During my IM rotation, I wrote a case report ( I think I did most of the work) with one of the 1st year residents. The goal was eventual publication in a journal. I asked the resident if I could present the work at a local medical conference. Seeing that the resident had no desire to present, he told me that I could go ahead and do it. I wrote an abstract and gave it to the PD to review and she said that I should be the first author since I wrote the whole thing.
About a month and a half later the resident asks me if I submitted the abstract and asks for a personal copy. He then sends my abstract to the school affiliated "resident research night" with himself as the first author and me as the second author.

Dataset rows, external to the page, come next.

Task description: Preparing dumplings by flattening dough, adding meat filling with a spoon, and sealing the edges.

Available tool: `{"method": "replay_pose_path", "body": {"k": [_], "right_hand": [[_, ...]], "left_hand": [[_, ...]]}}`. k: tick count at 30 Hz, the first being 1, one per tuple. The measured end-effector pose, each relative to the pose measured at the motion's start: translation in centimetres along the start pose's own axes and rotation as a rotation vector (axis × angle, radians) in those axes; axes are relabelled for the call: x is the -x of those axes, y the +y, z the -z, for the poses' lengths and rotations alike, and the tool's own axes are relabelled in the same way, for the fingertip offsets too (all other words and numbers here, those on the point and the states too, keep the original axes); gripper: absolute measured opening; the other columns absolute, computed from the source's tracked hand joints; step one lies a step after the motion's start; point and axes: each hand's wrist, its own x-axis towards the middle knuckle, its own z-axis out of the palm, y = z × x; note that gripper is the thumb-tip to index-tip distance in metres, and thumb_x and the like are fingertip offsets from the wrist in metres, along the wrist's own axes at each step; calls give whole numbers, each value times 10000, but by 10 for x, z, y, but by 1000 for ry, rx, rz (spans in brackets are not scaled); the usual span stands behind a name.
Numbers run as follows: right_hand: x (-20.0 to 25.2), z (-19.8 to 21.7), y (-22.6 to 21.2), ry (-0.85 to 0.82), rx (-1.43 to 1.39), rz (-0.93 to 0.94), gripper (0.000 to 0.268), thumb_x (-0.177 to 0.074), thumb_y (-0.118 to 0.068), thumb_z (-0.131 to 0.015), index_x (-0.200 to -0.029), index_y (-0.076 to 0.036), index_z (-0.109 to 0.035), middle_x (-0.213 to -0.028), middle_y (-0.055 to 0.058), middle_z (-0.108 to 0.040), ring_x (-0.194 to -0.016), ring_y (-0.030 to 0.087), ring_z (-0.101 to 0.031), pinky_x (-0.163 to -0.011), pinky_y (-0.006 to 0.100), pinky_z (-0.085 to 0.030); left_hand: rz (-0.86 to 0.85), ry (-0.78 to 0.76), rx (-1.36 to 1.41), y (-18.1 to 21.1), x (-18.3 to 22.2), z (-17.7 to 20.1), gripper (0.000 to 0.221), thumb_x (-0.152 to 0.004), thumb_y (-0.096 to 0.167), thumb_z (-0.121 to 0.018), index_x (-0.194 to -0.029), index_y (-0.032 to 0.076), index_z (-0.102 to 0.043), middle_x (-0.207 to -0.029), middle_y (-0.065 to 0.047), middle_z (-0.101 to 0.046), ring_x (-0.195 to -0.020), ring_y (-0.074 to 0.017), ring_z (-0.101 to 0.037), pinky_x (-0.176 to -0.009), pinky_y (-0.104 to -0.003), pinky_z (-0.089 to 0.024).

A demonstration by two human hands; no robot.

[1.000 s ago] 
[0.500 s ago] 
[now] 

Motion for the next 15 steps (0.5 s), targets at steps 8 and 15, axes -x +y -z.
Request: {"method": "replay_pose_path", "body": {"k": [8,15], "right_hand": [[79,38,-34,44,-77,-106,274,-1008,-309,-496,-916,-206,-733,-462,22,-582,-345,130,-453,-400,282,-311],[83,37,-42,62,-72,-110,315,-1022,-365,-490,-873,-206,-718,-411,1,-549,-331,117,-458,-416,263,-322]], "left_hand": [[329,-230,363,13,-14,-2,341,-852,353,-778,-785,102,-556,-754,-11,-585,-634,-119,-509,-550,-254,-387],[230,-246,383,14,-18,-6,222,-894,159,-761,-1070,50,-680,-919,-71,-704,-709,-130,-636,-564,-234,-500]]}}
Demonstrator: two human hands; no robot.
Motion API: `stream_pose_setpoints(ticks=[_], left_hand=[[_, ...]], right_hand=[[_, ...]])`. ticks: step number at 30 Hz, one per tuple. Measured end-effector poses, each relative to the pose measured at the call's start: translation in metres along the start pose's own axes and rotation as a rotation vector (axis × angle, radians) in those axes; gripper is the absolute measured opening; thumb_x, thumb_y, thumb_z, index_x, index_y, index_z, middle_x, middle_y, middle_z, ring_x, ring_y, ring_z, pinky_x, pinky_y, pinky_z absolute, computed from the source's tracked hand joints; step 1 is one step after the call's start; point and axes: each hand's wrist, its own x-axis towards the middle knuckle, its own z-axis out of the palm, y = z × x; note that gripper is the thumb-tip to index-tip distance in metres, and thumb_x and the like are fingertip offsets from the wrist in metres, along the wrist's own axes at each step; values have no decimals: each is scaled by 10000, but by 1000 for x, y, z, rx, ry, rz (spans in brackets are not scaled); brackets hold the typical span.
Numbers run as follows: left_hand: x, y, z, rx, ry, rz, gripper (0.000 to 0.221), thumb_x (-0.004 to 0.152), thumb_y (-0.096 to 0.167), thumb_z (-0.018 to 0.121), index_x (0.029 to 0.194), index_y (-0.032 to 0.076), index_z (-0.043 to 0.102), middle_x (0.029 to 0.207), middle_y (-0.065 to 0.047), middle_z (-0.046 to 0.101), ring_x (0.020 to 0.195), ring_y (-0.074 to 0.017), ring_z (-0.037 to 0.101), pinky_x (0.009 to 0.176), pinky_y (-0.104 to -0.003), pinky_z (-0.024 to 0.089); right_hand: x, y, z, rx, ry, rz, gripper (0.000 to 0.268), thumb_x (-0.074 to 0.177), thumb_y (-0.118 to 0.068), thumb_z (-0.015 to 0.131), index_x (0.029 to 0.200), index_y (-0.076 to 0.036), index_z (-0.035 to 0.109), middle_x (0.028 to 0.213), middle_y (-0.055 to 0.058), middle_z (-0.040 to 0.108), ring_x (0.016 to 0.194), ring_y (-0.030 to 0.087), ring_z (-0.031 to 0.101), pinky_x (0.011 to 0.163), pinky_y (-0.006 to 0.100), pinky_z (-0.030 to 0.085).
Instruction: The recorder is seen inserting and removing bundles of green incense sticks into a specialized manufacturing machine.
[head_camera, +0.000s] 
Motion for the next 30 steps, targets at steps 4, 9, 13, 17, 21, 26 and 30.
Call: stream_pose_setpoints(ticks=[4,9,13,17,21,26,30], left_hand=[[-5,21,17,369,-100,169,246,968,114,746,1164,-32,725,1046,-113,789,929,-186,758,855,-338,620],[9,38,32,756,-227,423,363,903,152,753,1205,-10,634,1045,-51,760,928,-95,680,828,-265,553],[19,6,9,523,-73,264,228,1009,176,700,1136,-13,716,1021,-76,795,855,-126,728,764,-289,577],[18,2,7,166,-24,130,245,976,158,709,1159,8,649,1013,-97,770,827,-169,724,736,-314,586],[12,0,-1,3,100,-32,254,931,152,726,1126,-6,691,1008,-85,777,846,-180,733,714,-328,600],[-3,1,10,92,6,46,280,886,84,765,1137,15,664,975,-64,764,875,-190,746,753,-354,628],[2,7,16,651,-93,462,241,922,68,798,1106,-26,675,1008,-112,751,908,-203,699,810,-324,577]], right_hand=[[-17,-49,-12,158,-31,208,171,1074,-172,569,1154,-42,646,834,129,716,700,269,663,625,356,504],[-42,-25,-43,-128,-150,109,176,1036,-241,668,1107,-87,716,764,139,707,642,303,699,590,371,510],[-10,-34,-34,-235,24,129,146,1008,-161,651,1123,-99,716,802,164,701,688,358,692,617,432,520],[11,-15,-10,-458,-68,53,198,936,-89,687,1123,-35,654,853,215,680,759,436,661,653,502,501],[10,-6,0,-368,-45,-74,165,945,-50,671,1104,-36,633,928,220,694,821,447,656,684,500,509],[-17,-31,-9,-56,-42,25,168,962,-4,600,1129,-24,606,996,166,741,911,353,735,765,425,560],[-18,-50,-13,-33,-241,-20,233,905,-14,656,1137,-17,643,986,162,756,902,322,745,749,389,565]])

I knew that he did this, but it wasn't worth going to the higher-ups at the time....especially since I didn't know if my submission would get accepted at the conference.
Last week I found out that my submission got accepted to the local conference. I informed the resident and started on the poster with his guidance. Today, he told me that the same poster/case shouldn't be presented at two conferences by two different first authors. He then told me that since only he can present at the resident research night conference, I should change the submission to the other conference(more prestigious) to make him the first author.
I felt uncomfortable saying no to him without back up, so I spoke to the hospital's medical student education director, regarding what I should do in this situation. And she told me that I was in the right and that she would speak to the resident and the coordinators for the resident research night. I did not speak to the PD since she is off this week.

Does anyone think I will be blackballed since I raised this issue? The PD is supposed to be writing one of my letters of rec.
 
Hello. I am wondering if I accidentally burned my bridges here.

During my IM rotation, I wrote a case report ( I think I did most of the work) with one of the 1st year residents. The goal was eventual publication in a journal. I asked the resident if I could present the work at a local medical conference. Seeing that the resident had no desire to present, he told me that I could go ahead and do it. I wrote an abstract and gave it to the PD to review and she said that I should be the first author since I wrote the whole thing.
About a month and a half later the resident asks me if I submitted the abstract and asks for a personal copy. He then sends my abstract to the school affiliated "resident research night" with himself as the first author and me as the second author. I knew that he did this, but it wasn't worth going to the higher-ups at the time....especially since I didn't know if my submission would get accepted at the conference.
Last week I found out that my submission got accepted to the local conference. I informed the resident and started on the poster with his guidance. Today, he told me that the same poster/case shouldn't be presented at two conferences by two different first authors. He then told me that since only he can present at the resident research night conference, I should change the submission to the other conference(more prestigious) to make him the first author.
I felt uncomfortable saying no to him without back up, so I spoke to the hospital's medical student education director, regarding what I should do in this situation. And she told me that I was in the right and that she would speak to the resident and the coordinators for the resident research night. I did not speak to the PD since she is off this week.

Does anyone think I will be blackballed since I raised this issue? The PD is supposed to be writing one of my letters of rec.
Admin will likely back you, the resident will hate you....
 
I don't think it's very likely that you'll get blackballed. The PD should ideally understand that you did the legwork and all that. Depending on how much the program values research though, I suppose she COULD side with the resident...but in that case, if you're not geographically limited/dead set on this program, who cares if they blackball you? You probably don't want to be part of a program that screws over medical students anyway. If you really, really want to match there, it would be a good idea to talk directly to the PD and resident (preferably at the same time) and get all this aired out.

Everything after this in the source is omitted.